In den Medien konnte man mitverfolgen, wie sich in Afghanistan die Menschenrechte in Luft auflösten. Doch die Entscheide des hiesigen Gerichts liessen auf sich warten. Weil es in Afghanistan keine Schweizer Botschaft gibt, hatten die Menschen für den Visumantrag nach Pakistan oder in den Iran fliehen müssen – und harrten dort aus, trotz teils abgelaufenen Bewilligungen und der Gefahr, ausgeschafft zu werden. Elf Monate dauerte es bis zum ersten Urteil.

Bis heute wies das Bundesverwaltungsgericht zwei Beschwerden definitiv ab und hiess drei gut, wovon zwei ans SEM zurückgewiesen wurden und noch dort hängig sind. Zwei Fälle sind nach wie vor offen. Diese Menschen warten noch immer in Pakistan oder im Iran auf die Schweizer Justiz. 

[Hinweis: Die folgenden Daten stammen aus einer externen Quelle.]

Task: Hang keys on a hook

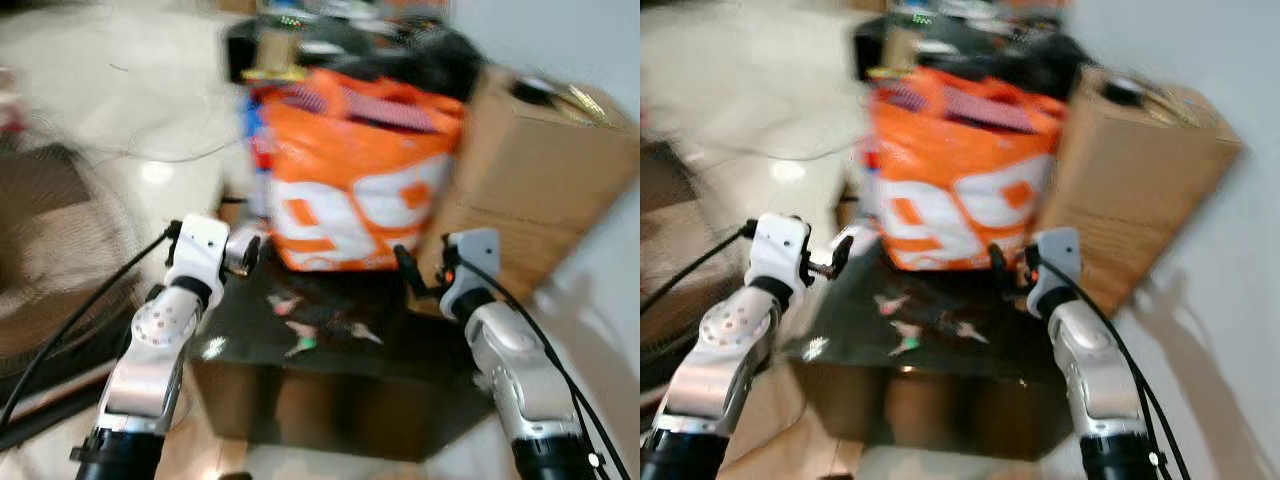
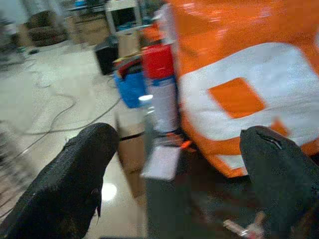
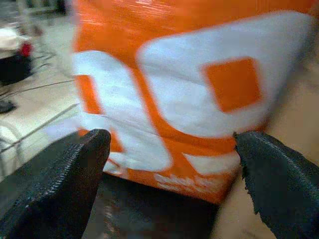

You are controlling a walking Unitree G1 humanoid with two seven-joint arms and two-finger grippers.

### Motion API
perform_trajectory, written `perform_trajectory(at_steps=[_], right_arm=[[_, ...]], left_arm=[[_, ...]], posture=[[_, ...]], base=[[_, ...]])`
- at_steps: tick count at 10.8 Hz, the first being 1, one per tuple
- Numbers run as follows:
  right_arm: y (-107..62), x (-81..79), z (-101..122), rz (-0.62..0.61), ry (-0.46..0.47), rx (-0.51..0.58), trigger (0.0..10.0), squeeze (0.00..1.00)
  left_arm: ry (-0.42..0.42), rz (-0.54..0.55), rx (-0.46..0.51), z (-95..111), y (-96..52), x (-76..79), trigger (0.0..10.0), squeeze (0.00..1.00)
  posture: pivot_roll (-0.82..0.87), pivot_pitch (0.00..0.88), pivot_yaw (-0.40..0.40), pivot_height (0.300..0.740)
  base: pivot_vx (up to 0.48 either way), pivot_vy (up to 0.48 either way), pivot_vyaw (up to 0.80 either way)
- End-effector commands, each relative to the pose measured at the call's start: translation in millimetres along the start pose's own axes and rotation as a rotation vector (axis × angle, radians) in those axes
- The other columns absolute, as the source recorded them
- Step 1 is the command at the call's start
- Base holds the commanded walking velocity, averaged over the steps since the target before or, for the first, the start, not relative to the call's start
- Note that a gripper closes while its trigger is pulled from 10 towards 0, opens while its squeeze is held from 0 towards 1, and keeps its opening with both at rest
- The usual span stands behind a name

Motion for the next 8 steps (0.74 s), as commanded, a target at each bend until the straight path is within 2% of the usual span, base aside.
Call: perform_trajectory(at_steps=[1, 2, 4, 7, 8], right_arm=[[-0.5, -0.9, -1.5, 0.019, -0.015, -0.014, 10.0, 0.00], [-1.0, -0.8, -2.4, 0.036, 0.010, -0.024, 10.0, 0.00], [-0.7, 0.8, -5.1, 0.055, -0.018, -0.051, 10.0, 0.00], [5.0, -0.6, -13.4, 0.156, -0.105, -0.145, 10.0, 0.00], [8.6, -1.0, -18.0, 0.169, -0.096, -0.188, 10.0, 0.00]], left_arm=[[0.001, -0.001, 0.017, 5.0, -2.1, -1.2, 10.0, 0.00], [0.000, -0.001, 0.014, 4.2, -3.1, -1.3, 10.0, 0.00], [0.004, -0.002, 0.004, 2.1, -3.9, -1.2, 10.0, 0.00], [0.021, -0.035, -0.024, -5.0, -7.1, 2.6, 10.0, 0.00], [0.038, -0.057, -0.038, -9.3, -8.9, 3.9, 10.0, 0.00]], posture=[[0.03, 0.000, -0.091, 0.740], [0.02, 0.000, -0.089, 0.740], [0.02, 0.000, -0.087, 0.740], [0.00, 0.000, -0.084, 0.740], [0.00, 0.000, -0.086, 0.740]], base=[[0.296, 0.000, 0.80], [0.304, 0.000, 0.00], [0.244, 0.000, 0.00], [0.000, 0.000, 0.00], [0.000, 0.000, 0.00]])
Point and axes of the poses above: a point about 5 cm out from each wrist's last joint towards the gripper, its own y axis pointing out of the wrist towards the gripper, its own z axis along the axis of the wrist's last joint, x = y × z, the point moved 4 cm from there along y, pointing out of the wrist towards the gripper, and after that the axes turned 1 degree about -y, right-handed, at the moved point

Eine klare Antwort darauf, warum das so lange dauert, gibt es vom Gericht nicht. Weil es eine hohe Zahl von Beschwerden im Ausländerrecht gebe, finde eine Priorisierung statt, sagt Rocco Maglio, Mediensprecher des Bundesverwaltungsgerichts. Bei Dublin-Fällen – also Abklärungen, welcher Staat im Dublin-Raum (EU, Schweiz, Norwegen, Island und Liechtenstein) für ein Asylgesuch zuständig ist – gebe es zum Beispiel eine fünftägige Frist.

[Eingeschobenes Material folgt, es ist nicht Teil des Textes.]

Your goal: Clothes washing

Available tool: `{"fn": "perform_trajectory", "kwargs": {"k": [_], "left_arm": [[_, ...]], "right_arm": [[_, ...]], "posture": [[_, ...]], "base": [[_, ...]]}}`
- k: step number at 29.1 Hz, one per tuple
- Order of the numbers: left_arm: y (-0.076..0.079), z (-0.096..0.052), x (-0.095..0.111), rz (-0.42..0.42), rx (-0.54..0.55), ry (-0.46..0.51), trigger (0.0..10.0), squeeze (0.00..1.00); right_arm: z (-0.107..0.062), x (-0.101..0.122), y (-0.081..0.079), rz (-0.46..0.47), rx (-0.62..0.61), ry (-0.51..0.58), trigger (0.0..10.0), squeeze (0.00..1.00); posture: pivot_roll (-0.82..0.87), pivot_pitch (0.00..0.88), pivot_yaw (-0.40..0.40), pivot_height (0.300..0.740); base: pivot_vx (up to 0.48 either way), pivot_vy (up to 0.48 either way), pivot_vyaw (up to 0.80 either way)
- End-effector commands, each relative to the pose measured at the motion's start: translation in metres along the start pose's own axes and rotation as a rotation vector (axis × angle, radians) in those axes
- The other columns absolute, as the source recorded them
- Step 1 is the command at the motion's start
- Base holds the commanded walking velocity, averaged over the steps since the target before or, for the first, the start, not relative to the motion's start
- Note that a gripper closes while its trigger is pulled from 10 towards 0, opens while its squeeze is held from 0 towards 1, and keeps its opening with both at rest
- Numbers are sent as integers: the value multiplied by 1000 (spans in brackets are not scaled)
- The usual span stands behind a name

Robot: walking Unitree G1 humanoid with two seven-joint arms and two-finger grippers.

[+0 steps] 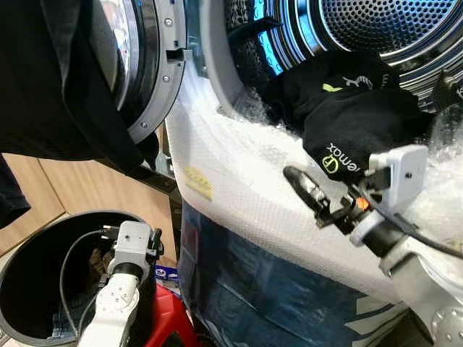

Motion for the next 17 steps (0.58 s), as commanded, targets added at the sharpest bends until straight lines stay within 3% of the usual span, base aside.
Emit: {"fn": "perform_trajectory", "kwargs": {"k": [1, 7, 16, 17], "left_arm": [[1, 1, 7, -4, -5, 26, 10000, 0], [5, 1, 9, -6, -14, 32, 10000, 0], [1, 1, 8, -13, 5, 27, 10000, 0], [1, 1, 8, -13, 5, 26, 10000, 0]], "right_arm": [[-6, 0, -6, -2, 35, 4, 10000, 0], [-7, 5, -15, -26, 104, 40, 10000, 0], [12, 12, -22, -75, 115, 95, 9961, 0], [13, 12, -24, -84, 123, 95, 7490, 0]], "posture": [[-23, 0, -27, 740], [-17, 0, -31, 740], [2, 0, -35, 740], [-1, 0, -31, 740]], "base": [[0, 0, 0], [0, 0, 0], [0, 0, 0], [0, 0, 0]]}}
Point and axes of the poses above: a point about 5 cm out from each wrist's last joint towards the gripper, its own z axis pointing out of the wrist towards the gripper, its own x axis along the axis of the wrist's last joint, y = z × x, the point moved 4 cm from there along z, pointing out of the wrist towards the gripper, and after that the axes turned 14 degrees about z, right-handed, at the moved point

Auch humanitäre Visa behandle man prioritär. Für diese gibt es allerdings keine gesetzlichen Fristen, weder für die Prüfung der Anträge bei den Botschaften oder beim SEM noch für die Verfahren vor Gericht. 

Gericht kritisiert SEM scharf

«Die langen Verfahren sind angesichts der Dringlichkeit stossend und unhaltbar», sagt Michel Brülhart, Leiter der Rechtsberatungsstelle AsyLex. Die Organisation vertritt zahlreiche Fälle, die beim Bundesverwaltungsgericht hängig sind. Weil es bei allen so lange dauert, hat AsyLex beim Bundesgericht eine Aufsichtsanzeige eingereicht und strukturelle Mängel geltend gemacht. Eine Bedingung für die Erteilung eines humanitären Visums sei ja, dass man unmittelbar und konkret an Leib und Leben gefährdet ist. Deshalb sei es absurd und nicht nachvollziehbar, dass die Verfahren so lange verzögert würden. 

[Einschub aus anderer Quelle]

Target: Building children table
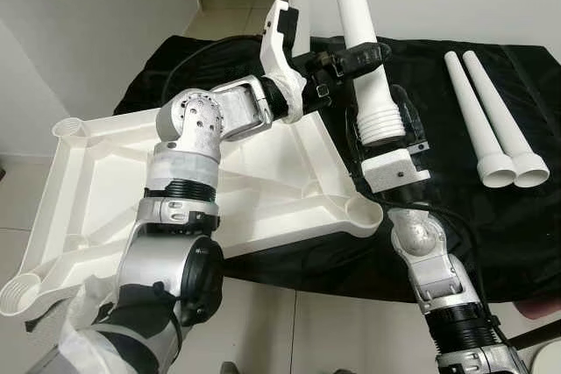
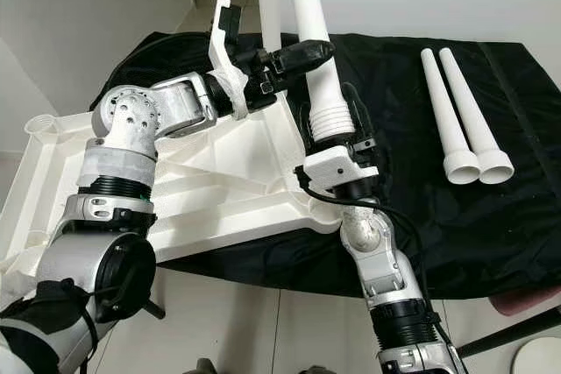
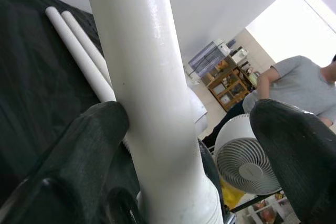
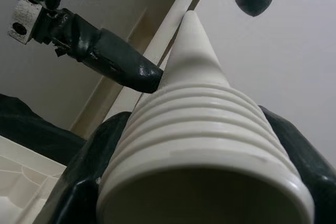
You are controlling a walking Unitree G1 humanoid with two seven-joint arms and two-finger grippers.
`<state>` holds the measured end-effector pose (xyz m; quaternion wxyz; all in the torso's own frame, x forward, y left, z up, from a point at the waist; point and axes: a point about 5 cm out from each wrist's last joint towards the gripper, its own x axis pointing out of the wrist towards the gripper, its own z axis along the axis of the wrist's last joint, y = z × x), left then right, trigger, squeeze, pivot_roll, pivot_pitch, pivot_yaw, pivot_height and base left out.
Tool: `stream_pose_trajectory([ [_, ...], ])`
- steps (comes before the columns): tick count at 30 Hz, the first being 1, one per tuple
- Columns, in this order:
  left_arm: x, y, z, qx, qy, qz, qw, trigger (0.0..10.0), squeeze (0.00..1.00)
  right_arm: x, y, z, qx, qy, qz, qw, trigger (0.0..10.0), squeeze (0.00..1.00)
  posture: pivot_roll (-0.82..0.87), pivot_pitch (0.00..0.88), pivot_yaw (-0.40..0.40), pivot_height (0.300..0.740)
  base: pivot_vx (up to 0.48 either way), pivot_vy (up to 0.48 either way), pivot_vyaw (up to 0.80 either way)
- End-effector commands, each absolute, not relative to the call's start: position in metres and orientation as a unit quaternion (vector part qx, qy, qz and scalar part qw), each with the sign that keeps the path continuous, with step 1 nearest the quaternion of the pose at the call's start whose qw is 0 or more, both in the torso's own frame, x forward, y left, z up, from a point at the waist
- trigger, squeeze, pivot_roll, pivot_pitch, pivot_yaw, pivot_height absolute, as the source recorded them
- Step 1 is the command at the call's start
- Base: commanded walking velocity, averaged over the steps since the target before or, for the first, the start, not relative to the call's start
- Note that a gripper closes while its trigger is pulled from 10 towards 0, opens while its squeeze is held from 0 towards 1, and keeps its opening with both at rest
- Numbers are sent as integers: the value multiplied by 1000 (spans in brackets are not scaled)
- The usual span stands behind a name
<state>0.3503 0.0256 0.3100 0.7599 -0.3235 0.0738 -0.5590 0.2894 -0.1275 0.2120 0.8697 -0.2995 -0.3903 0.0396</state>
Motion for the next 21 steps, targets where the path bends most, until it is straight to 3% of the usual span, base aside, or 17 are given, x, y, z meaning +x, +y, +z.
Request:
stream_pose_trajectory([
  [1, 344, 20, 322, -317, 48, -614, 722, 10000, 0, 284, -111, 217, -308, -421, 69, 850, 10000, 0, -57, 0, 70, 740, 0, 0, 0],
  [10, 346, 16, 324, -308, 59, -619, 720, 10000, 0, 282, -117, 231, -325, -456, -17, 828, 10000, 0, -60, 8, 84, 740, 0, 0, 0],
  [21, 347, 17, 337, -331, 48, -631, 700, 10000, 0, 280, -110, 224, -357, -461, 9, 812, 10000, 0, -70, 0, 84, 740, 0, 0, 0],
])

Doch das Bundesgericht wies die Aufsichtsanzeige im Oktober ab, am Vorgehen des Bundesverwaltungsgerichts sei nichts auszusetzen. Mediensprecher Maglio sagt: «Das zeigt unmissverständlich: Das Gericht macht seinen Job seriös.»

Ob das für alle involvierten Behörden gilt, darf zumindest in Frage gestellt werden, zeigt ein aktuelles Urteil zu einem der Fälle von Sabine Haupts Rettungsaktion. Ein ehemaliger Staatsanwalt, der auch Terroraktionen von Taliban aufzuklären hatte, floh 2021 mit seiner Familie nach Pakistan. Weil ihm und der Familie von dort die zwangsweise Ausschaffung nach Afghanistan drohte, befand das Bundesverwaltungsgericht, dass er ein humanitäres Visum erhalten soll.

Es kritisierte das Staatssekretariat für Migration, das den Antrag zuvor abgelehnt hatte, scharf: Das Risiko einer Zwangsrückführung sei erheblich, und die Vorinstanz (also das SEM) habe das «nicht faktenbasiert abgeschätzt». Das SEM kommentiert den Fall nicht. Man habe das Urteil zur Kenntnis genommen und analysiert.

Im Oktober 2023 konnte der Mann mit seiner Familie schliesslich in die Schweiz einreisen. Eine grosse Genugtuung für Sabine Haupt. Doch ein Wermutstropfen bleibt: Wenn das SEM gleich so entschieden oder das Gericht wenigstens schneller geurteilt hätte, wären nicht so viele Spendengelder nötig gewesen, um die Familie 19 Monate lang in Pakistan über Wasser zu halten.